Surgery gives fresh start to patients with thickened hearts

Hypertrophic cardiomyopathy (HCM), an abnormal thickening of the heart, affects more than 500,000 Americans, making it more common than better-known conditions such as Crohn’s disease, Multiple Sclerosis and Anorexia Nervosa. HCM involves a thickening of the heart muscle walls, particularly the wall (septum) that separates the two main pumping chambers. That thickening can affect blood flow into and out of the heart, which may lead to symptoms including shortness of breath, chest pain, dizziness, palpitations, or fainting after exertion. HCM can cause sudden death by sending the heart into a dangerous electrical rhythm pattern and is the most common cause of death during athletic competition.

The primary cause of HCM seems to be genetic. About half of patients have a close relative with the disease. Treatments may include medications such as beta-blockers to slow the heart’s contractions, and placement of an internal defibrillator to shock the heart back into normal rhythm. For patients with severe obstructions of blood flow whose symptoms don’t respond to medications, a surgical procedure (myectomy), which involves removing a portion of the thickened muscle wall, provides excellent symptom relief.

“The improvement in symptoms for myectomy patients has been well documented,” explains Steve Ommen, M.D., the Mayo Clinic cardiologist who led the retrospective study of 1,337 consecutive patients evaluated from 1983 to 2001. “Until now, we didn’t know whether feeling better translated into living longer. This new research suggests that for these younger patients, whose average age was 45 at the time of surgery, the operation gave them the same life expectancy as someone who had never had the disease.”

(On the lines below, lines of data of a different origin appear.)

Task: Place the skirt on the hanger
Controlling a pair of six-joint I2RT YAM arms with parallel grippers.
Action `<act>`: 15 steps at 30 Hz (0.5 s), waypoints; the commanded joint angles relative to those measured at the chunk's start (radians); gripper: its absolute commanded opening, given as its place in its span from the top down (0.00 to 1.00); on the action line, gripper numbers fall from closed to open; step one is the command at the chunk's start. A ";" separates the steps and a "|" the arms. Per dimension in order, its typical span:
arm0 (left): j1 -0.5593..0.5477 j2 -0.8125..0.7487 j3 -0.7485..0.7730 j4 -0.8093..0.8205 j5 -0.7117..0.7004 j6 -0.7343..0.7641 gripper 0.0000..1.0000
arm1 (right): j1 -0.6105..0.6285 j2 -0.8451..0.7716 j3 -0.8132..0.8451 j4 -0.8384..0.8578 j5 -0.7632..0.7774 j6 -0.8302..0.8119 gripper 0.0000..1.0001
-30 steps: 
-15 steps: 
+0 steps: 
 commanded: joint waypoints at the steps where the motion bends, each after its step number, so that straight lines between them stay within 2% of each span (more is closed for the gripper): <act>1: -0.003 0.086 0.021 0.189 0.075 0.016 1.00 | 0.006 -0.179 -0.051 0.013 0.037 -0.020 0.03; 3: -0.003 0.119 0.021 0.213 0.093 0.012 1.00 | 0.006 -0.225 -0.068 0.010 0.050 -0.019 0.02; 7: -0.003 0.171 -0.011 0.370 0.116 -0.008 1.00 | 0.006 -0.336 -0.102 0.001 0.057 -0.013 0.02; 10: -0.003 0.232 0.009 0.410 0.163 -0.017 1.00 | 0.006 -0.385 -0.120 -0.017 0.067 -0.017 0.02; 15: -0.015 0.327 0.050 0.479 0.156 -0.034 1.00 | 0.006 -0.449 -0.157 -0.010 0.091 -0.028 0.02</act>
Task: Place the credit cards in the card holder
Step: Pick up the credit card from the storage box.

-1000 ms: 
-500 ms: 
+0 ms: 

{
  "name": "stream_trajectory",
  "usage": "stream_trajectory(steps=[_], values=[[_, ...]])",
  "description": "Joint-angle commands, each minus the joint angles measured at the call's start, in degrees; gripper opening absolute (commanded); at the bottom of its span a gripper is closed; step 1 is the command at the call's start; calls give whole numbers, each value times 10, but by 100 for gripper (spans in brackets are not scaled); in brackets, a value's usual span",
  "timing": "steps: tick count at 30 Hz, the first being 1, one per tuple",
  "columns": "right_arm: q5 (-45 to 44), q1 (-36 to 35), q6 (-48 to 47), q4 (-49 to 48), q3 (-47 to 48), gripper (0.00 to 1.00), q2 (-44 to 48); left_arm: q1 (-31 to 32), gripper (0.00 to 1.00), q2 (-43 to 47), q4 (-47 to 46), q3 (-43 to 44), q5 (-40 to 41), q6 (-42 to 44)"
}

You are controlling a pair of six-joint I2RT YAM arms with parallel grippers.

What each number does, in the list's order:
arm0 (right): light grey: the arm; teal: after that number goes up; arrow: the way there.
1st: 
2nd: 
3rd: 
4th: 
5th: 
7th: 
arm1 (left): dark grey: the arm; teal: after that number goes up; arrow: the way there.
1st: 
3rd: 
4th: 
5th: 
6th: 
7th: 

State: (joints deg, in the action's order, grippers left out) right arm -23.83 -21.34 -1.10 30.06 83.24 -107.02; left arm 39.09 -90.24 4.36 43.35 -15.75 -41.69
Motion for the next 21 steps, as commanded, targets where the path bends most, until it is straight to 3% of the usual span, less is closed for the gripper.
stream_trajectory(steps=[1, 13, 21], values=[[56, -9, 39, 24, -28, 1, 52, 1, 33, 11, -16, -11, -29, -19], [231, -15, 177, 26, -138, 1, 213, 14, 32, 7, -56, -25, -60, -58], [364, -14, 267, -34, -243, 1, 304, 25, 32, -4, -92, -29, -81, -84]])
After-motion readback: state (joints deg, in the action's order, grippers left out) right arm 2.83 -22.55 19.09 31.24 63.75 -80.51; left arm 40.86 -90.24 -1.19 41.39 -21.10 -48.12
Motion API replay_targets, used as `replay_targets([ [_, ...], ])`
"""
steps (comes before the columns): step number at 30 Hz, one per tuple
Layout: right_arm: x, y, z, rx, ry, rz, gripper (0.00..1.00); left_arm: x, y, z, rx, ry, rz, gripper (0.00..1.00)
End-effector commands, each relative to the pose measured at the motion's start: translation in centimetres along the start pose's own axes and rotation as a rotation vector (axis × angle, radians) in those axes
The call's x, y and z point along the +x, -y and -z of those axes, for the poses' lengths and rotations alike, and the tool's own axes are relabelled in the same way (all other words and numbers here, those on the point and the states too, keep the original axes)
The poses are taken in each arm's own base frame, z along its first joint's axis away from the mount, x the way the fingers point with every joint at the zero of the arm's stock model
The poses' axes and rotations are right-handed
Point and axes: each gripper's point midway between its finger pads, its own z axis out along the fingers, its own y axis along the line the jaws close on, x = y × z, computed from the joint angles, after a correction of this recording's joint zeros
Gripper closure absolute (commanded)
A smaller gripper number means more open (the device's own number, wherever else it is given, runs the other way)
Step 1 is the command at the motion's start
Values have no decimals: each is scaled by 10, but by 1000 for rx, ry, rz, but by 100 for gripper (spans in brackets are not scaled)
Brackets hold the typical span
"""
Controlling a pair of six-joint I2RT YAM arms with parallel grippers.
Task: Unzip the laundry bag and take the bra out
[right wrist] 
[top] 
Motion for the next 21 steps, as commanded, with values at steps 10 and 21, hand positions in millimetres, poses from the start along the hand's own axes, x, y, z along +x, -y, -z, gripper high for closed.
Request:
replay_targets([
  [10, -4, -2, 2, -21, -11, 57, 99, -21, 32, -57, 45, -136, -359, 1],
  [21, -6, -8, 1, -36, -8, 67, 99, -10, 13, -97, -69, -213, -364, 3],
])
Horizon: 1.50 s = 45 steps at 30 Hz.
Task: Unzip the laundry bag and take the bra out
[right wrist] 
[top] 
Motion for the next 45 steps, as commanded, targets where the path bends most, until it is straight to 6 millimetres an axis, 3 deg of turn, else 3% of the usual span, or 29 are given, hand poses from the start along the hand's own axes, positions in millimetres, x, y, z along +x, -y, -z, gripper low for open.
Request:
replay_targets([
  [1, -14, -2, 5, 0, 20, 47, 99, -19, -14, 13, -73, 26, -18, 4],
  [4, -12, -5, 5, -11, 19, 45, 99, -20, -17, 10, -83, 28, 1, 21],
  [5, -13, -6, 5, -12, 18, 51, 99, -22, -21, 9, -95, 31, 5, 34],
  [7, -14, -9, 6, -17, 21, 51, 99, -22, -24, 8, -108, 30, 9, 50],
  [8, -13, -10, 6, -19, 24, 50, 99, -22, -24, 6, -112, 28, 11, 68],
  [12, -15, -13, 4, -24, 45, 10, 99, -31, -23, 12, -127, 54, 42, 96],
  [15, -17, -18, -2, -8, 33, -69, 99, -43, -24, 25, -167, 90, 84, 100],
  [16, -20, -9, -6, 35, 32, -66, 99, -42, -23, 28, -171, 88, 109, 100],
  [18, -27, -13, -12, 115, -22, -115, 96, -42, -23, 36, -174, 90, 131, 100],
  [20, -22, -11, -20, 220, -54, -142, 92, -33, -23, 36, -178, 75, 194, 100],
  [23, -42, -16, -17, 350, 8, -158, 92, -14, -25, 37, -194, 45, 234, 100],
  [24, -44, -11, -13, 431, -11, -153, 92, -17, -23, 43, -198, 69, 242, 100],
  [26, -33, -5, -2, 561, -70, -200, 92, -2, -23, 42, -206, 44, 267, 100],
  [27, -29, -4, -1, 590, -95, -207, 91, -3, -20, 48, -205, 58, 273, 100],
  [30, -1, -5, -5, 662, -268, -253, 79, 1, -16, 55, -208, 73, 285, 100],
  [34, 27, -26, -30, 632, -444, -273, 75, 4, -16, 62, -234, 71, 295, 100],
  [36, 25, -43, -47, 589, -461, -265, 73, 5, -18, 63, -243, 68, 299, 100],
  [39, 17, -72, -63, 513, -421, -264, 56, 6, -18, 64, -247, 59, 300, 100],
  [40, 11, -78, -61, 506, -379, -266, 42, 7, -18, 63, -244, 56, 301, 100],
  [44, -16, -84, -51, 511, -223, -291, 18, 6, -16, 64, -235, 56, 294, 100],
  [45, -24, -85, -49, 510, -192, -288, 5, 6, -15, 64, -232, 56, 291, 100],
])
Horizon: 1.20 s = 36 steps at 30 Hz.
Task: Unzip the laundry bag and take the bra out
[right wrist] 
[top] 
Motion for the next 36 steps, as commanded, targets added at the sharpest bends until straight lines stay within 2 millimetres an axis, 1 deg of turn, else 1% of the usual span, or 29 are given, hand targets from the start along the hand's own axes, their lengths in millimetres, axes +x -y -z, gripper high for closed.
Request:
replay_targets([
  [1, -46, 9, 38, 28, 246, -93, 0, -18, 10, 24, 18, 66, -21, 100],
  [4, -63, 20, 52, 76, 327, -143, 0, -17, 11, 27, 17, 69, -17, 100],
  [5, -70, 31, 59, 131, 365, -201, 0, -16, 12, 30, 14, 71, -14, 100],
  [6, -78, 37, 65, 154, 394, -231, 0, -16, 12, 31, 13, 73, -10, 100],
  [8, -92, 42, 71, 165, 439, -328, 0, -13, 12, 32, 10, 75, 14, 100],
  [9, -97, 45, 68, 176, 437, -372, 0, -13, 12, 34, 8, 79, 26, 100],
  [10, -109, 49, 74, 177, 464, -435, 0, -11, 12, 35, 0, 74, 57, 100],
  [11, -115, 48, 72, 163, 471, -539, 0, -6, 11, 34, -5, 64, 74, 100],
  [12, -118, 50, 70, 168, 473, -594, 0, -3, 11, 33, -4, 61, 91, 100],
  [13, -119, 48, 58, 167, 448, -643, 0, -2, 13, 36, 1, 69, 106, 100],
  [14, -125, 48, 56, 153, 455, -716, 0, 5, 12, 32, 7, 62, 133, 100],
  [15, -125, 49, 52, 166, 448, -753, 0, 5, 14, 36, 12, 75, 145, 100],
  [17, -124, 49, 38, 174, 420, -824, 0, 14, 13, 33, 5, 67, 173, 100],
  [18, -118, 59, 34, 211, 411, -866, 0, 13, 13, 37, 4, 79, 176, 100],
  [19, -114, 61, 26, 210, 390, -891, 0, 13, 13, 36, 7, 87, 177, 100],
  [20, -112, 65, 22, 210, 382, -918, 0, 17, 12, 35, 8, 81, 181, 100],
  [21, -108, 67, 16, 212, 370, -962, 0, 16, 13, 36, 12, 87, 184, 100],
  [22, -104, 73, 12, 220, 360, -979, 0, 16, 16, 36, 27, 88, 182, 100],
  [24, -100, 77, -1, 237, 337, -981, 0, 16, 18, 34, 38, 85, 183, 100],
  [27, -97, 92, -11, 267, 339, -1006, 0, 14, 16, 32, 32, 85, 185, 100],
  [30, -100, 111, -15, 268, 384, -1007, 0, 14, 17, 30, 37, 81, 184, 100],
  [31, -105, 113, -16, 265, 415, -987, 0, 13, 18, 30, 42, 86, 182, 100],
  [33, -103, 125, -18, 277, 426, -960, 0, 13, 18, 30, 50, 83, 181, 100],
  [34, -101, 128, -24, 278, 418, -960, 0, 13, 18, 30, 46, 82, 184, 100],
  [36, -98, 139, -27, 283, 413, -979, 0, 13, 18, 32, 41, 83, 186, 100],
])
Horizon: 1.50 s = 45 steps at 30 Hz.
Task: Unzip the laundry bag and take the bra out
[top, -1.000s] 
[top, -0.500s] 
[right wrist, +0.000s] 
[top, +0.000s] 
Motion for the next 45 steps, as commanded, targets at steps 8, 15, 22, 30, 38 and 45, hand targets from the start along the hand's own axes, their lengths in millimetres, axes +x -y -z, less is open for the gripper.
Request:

The researchers compared records from 289 patients with severe obstructions who had undergone myectomy at Mayo Clinic with records from 228 who had obstructive HCM but did not have surgery and 820 HCM patients with a form of the condition that did not involve blood flow obstruction.

Within 10 years, 39 percent of the obstructive HCM patients who did not have myectomy had died. Less than half as many (17 percent) had died among the patients who had surgery to correct the problem. The mortality rate for myectomy patients was statistically the same as that for the patients with non-obstructive HCM or for persons in the general population, matched for age and sex.

“Patients with severe symptoms related to HCM can now be counseled that surgical myectomy, a time-proven operation with low complication rates, can be expected to markedly improve symptoms and afford normal longevity,” Dr. Ommen concludes.